2020-01-15 14:47   参考消息网  

Washington's Newseum Nears Final Deadline Amid Crisis in US Journalism

美新闻业危机 新闻博物馆大限将至

David Smith 戴维·史密斯

Joke's on you, journalists. The only thing that ends up in museums is when there's no use for them any more. The air and space museum is a perfect example. Once we landed on the moon, the space race was over. We may as well have Scotchgarded Neil Armstrong and hung him from the ceiling. And so, the construction of this museum fittingly marks the end of the news.”

These were the words of comedian Stephen Colbert in a video message recorded for the grand opening of the Newseum in Washington in 2008. The museum was hailed as a $450m cathedral of journalism, boasting 15 galleries and 15 theatres over seven floors at one of the world's most exclusive addresses between the White House and US Capitol.

But Colbert's jokey monologue was prophetic. The debt-ridden Newseum is nearing its final deadline. At the end of this month it will shut its doors for the last time, becoming a glass and steel white elephant – and an almost-too-obvious metaphor for the crisis facing America's newspaper industry.

The museum opened with fanfare on Pennsylvania Avenue 11 years ago after moving from Arlington, Virginia. It was both a treasure trove and something of a grab bag. Star exhibits include myriad historic newspapers, a section of undersea telegraph cable from the 1860s, microphones used by former president Franklin Roosevelt for his “fireside chats”,a steel door from the Watergate break-in, broadcaster Tim Russert's 2000 presidential election whiteboard (“Florida! Florida! Florida!”), a section of the 360ft antenna mast from the World Trade Center destroyed on 11 September 2001, Pulitzer prize-winning photography and a memorial to 2,344 journalists who died reporting the news.

There were also temporary exhibitions, lectures,thousands of classes and programmes, a display of today's front pages (which will survive posthumously in digital form) and some charming touches including newspaper misprints embedded in tiles in the public toilets.

It chalked up 10 million visitors and, for some journalists, was a place of pilgrimage and inspiration.

But for others, the Newseum was a vanity project that rambled beyond its brief. Artifacts included 12ft-high concrete sections of the Berlin Wall and an exhibit about US presidents' pet dogs.

And financial headaches were compounded by a hefty admission fee.
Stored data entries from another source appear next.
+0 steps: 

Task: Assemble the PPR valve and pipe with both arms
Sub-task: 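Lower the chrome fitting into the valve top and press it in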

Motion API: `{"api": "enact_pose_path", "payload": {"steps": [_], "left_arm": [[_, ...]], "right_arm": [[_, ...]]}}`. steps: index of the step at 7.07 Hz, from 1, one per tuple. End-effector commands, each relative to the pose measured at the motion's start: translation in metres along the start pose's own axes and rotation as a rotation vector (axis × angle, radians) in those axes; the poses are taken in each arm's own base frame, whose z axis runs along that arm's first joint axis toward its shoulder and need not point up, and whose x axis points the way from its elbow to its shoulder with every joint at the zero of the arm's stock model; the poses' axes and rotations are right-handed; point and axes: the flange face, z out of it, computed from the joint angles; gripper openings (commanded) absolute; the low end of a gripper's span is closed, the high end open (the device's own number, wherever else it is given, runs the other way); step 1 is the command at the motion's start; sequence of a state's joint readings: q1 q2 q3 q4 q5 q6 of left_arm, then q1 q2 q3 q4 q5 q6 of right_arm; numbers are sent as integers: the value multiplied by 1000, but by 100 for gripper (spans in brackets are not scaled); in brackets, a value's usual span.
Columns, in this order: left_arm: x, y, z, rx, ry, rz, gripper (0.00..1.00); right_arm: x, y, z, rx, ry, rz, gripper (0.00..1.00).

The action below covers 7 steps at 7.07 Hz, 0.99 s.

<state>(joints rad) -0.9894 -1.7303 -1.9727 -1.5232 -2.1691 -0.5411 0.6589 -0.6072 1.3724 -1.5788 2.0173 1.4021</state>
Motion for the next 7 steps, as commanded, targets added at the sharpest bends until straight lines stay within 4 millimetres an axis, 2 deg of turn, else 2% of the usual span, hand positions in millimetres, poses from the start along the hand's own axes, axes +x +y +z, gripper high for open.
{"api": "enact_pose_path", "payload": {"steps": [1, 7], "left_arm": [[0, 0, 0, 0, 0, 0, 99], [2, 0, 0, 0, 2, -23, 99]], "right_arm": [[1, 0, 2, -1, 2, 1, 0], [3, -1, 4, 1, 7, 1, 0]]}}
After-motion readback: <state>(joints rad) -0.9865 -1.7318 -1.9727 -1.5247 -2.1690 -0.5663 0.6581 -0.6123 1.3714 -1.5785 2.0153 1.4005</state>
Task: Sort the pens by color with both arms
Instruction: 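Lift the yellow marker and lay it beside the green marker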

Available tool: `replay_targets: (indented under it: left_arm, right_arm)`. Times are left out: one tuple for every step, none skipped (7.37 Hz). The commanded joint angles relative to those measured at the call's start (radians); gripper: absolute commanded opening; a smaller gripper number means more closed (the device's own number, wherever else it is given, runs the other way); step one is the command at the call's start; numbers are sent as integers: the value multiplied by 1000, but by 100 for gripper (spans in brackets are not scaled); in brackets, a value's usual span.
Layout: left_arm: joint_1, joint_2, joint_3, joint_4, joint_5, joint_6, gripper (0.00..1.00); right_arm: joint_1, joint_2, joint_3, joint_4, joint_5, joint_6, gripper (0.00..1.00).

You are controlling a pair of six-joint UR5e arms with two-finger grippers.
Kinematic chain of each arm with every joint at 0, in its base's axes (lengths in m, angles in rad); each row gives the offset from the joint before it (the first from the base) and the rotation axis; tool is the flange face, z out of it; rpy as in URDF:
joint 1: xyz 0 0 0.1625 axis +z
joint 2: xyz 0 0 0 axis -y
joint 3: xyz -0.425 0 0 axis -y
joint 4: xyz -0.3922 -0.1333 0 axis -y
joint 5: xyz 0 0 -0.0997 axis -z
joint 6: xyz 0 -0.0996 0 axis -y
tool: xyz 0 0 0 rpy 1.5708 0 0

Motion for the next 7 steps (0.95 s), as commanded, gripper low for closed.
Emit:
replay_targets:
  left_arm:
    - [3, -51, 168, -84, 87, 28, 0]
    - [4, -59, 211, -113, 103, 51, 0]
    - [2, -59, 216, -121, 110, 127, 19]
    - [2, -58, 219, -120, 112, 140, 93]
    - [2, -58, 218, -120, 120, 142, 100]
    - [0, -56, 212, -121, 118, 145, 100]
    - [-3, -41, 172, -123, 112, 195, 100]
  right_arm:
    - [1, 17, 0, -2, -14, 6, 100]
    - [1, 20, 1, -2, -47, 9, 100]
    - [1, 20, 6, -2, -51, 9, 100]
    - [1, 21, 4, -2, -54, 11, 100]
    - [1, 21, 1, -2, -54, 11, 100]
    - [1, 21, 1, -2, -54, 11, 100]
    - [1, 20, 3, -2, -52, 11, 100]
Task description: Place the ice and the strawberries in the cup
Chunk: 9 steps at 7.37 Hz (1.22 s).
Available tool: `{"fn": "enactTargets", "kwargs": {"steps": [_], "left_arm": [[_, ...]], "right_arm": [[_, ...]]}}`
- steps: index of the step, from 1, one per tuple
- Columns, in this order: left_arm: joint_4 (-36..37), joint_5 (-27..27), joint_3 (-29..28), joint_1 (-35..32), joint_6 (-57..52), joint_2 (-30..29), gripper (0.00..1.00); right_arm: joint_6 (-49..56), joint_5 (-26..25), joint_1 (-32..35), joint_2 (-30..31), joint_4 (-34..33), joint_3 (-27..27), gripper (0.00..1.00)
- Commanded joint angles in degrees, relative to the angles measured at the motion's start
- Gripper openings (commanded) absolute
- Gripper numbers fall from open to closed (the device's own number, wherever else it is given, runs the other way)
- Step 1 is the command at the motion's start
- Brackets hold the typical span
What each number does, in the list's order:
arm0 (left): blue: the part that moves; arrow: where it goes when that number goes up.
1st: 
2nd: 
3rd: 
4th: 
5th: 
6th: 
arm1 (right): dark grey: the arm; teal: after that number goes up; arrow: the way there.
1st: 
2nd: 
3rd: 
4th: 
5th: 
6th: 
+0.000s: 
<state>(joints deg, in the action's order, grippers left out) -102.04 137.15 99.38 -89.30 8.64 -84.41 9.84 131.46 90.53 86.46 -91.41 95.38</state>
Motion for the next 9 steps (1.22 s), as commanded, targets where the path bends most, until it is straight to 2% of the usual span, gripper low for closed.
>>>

Some may have balked at paying $24.95 plus tax when they could cross the street to the National Archives, housing the US constitution and declaration of independence, or the National Gallery of Art, with the only Leonardo da Vinci painting in North America, and visit free of charge.

Speaking at the Newseum's last public event, its chairman, Peter Prichard, admitted he and other founders had overreached. “We thought big,” he told the audience. “We wanted to make an impact and so this was a very ambitious, visionary project.”

There were other trends at work. Prichard said:“The development of this museum coincided with the digital hurricane that swept over old school traditional media. Newspapers large and small were decimated, fairness and objectivity in news reporting deteriorated or in some cases disappeared, and some politicians found that blaming journalists was an attractive political vein to mine. So the traditional media, a natural base of support for the Newseum, was left economically weakened and held in low regard by the public.”

The Newseum still hopes to find a new, downsized home in the Washington area. Nossel, who has visited often, added: “It just feels like an emblem of these troubled times when truth is kind of hanging in the balance we're actually more dependent on credible news than ever before.”